また、抗真菌薬の入ったシャンプー(マラセブシャンプーなど)は感染している被毛を効果的に除去することができるため、シャンプーが嫌いな猫が多いとは思いますが、ぜひ行いたい治療法です。
⇒猫がカビに感染?!皮膚糸状菌症の症状や原因、治療法、シャンプーについて解説
心因性脱毛
心因性脱毛の原因、症状、診断方法、治療方法について解説していきましょう。
原因
心因性脱毛とは、過剰に皮膚や毛を舐める行動や掻き壊すことによって引き起こされる自虐性の皮膚病です。
環境の変化(例えば引っ越しやペットホテルへ預けられたこと、新しい家族が加わったことなど)や飼い主の感心を引くためなどの精神的な要因が関連していると考えられていますが、明らかな原因がわからない場合も多くあります。
症状
体の1箇所もしくは数カ所をしつこく舐めるため、お腹や背中、後ろ足などに左右対称の脱毛が見られることが多いです。

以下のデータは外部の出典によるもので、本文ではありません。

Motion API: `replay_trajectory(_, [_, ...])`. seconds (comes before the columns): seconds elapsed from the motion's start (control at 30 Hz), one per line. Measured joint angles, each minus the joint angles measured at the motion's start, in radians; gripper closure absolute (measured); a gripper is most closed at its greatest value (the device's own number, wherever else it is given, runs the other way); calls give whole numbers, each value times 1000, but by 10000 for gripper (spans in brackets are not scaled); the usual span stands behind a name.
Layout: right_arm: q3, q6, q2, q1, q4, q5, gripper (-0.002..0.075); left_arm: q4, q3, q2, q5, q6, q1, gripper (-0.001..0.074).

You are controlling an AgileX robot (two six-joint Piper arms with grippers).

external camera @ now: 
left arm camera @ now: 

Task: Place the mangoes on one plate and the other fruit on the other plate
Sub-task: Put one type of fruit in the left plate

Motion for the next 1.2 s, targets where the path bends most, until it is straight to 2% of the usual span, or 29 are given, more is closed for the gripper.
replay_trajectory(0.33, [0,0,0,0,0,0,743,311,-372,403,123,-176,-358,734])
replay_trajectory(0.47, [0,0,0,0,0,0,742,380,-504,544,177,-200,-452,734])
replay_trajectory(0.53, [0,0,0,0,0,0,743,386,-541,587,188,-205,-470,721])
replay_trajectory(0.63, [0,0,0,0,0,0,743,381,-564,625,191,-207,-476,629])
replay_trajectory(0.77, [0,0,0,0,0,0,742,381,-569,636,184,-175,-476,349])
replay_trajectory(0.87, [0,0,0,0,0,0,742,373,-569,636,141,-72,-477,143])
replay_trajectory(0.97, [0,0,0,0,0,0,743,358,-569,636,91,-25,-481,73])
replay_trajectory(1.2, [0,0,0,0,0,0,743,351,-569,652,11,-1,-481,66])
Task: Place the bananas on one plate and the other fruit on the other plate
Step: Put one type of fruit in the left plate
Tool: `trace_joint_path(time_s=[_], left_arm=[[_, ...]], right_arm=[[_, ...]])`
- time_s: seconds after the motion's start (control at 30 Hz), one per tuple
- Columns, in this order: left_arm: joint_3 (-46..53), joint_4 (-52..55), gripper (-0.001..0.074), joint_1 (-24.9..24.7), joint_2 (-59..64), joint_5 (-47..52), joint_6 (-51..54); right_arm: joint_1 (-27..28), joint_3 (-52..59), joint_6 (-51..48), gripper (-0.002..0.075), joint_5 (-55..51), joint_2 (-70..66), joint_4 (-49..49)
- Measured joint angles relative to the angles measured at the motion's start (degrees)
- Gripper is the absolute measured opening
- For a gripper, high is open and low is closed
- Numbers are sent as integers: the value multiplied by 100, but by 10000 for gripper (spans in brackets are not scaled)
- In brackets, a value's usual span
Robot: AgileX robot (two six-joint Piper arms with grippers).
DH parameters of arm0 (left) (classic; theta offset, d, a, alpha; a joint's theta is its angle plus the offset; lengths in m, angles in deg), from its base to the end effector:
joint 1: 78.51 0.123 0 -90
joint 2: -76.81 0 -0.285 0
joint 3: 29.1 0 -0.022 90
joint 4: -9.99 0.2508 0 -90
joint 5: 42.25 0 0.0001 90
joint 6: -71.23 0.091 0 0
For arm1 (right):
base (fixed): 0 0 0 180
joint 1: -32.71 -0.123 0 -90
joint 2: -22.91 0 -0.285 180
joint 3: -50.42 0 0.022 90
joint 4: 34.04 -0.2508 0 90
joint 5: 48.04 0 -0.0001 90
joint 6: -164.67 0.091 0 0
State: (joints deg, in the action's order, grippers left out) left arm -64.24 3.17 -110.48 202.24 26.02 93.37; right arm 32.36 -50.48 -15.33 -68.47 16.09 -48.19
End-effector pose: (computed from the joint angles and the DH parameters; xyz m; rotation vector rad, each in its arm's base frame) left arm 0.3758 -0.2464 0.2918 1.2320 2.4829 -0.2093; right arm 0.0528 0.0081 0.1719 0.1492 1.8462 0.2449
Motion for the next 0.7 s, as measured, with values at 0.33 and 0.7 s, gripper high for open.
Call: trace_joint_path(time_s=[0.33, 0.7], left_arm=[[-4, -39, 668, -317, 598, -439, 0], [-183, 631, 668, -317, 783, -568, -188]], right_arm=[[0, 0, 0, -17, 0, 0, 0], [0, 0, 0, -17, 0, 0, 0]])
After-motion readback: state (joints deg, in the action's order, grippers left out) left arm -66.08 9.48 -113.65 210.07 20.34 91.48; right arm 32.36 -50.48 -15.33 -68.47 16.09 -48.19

脱毛といっても毛が抜け落ちたのではなく、猫のザラザラした舌で過度にグルーミングしたことによって毛が刈り取られている(断裂している)のが特徴です。
また、長い間グルーミングをすることによって皮膚が障害されて赤くなったり、潰瘍をおこしたりすることがあります(好酸球性局面)。
診断方法
飼い主の方からの問診(自虐行為があるかなど)や症状の他、抜毛検査によって断裂している毛があるかを確認します。
また、症状からはアレルギー性皮膚炎や皮膚糸状菌症などその他の皮膚炎と似ているケースも珍しくなく、糸状菌の培養検査などいくつかの検査を組み合わせて最終的に診断します。
治療方法
飼い主の気を引いて退屈してグルーミングを始めるようなら、音で舐める行動を制止しておもちゃなどで遊んで気を紛らわせる、十分甘えさせてあげるなどの対応をとりますが、舐めている猫をしかって制止することは逆効果なのでやめましょう。
また「猫のストレス源を特定し猫がリラックスできるような環境を改善することが望ましい」とされていますが、明らかな原因が不明である場合や、ストレス源を除去することができない場合は、薬物療法として抗不安薬を用いることがあります。
また、抗不安効果のあるサプリメント(ミルクをトリプシンで分解したカゼイン)が販売されていますので、薬物療法に合わせて使用してみることもあります。
なお、この病気の発端である猫の舐める行動を修正するのに長期に渡るケアが必要であること、かつ即効性のある治療法はないことを飼い主の方にご理解いただく必要があります。
さいごに
猫の皮膚病の診断と治療は、時に複雑で一筋縄ではいかないことがあります。
理由としては、同じ食物アレルギーでも好酸球性局面という病変で表れることもあれば、粟粒性皮膚炎や心因性脱毛という形で表れることもあり、病態から病名が絞り切れないということがあります。
また、心因性脱毛から二次的に好酸球性局面を引き起こすということもあり、何がおおもとの病態なのかを探るのに苦労することが多いというのもあります。
そしていよいよ心因性脱毛と診断に至っても、猫のストレス源を見つけ出すのもなかなか難しいことも多く、また舐めることが習慣化してしまうとその行動を修正するのも時間がかかるというのが難点です。
ですので、飼い主の方にはぜひ猫の皮膚病はその原因を特定するのに時間がかかること、改善するまでには治療が長期に渡ることも珍しくないことをぜひご理解頂ければと思います。